**WHAT IS NEEDED**
Repeat all the data word for word.

━━━ STORED DATA

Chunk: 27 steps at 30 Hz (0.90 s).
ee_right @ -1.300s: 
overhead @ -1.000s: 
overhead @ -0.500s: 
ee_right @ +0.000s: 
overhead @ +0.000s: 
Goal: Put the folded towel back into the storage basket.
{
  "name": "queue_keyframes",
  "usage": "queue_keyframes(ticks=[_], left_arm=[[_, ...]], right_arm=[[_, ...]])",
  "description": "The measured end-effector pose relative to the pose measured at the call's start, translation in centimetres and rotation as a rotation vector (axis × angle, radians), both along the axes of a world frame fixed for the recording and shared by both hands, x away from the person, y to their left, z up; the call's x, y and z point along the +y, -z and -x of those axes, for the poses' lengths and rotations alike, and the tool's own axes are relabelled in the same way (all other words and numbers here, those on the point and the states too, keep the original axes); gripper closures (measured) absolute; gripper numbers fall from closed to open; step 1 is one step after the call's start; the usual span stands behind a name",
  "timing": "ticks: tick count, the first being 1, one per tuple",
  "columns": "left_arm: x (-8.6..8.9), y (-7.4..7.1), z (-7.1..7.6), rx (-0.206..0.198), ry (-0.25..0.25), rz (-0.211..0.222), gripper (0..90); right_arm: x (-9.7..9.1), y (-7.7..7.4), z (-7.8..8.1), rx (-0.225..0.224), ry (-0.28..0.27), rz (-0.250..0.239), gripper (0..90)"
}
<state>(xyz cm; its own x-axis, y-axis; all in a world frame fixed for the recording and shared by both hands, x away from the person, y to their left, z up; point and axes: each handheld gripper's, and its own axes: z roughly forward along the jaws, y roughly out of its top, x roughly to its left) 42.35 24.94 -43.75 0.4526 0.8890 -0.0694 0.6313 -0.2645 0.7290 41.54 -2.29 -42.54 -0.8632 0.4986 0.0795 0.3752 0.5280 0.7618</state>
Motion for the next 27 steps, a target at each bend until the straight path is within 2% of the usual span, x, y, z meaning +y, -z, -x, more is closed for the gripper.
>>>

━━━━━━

**RESULT OF THE EXERCISE**
Chunk: 27 steps at 30 Hz (0.90 s).
ee_right @ -1.300s: 
overhead @ -1.000s: 
overhead @ -0.500s: 
ee_right @ +0.000s: 
overhead @ +0.000s: 
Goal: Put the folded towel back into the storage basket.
{
  "name": "queue_keyframes",
  "usage": "queue_keyframes(ticks=[_], left_arm=[[_, ...]], right_arm=[[_, ...]])",
  "description": "The measured end-effector pose relative to the pose measured at the call's start, translation in centimetres and rotation as a rotation vector (axis × angle, radians), both along the axes of a world frame fixed for the recording and shared by both hands, x away from the person, y to their left, z up; the call's x, y and z point along the +y, -z and -x of those axes, for the poses' lengths and rotations alike, and the tool's own axes are relabelled in the same way (all other words and numbers here, those on the point and the states too, keep the original axes); gripper closures (measured) absolute; gripper numbers fall from closed to open; step 1 is one step after the call's start; the usual span stands behind a name",
  "timing": "ticks: tick count, the first being 1, one per tuple",
  "columns": "left_arm: x (-8.6..8.9), y (-7.4..7.1), z (-7.1..7.6), rx (-0.206..0.198), ry (-0.25..0.25), rz (-0.211..0.222), gripper (0..90); right_arm: x (-9.7..9.1), y (-7.7..7.4), z (-7.8..8.1), rx (-0.225..0.224), ry (-0.28..0.27), rz (-0.250..0.239), gripper (0..90)"
}
<state>(xyz cm; its own x-axis, y-axis; all in a world frame fixed for the recording and shared by both hands, x away from the person, y to their left, z up; point and axes: each handheld gripper's, and its own axes: z roughly forward along the jaws, y roughly out of its top, x roughly to its left) 42.35 24.94 -43.75 0.4526 0.8890 -0.0694 0.6313 -0.2645 0.7290 41.54 -2.29 -42.54 -0.8632 0.4986 0.0795 0.3752 0.5280 0.7618</state>
Motion for the next 27 steps, a target at each bend until the straight path is within 2% of the usual span, x, y, z meaning +y, -z, -x, more is closed for the gripper.
>>>

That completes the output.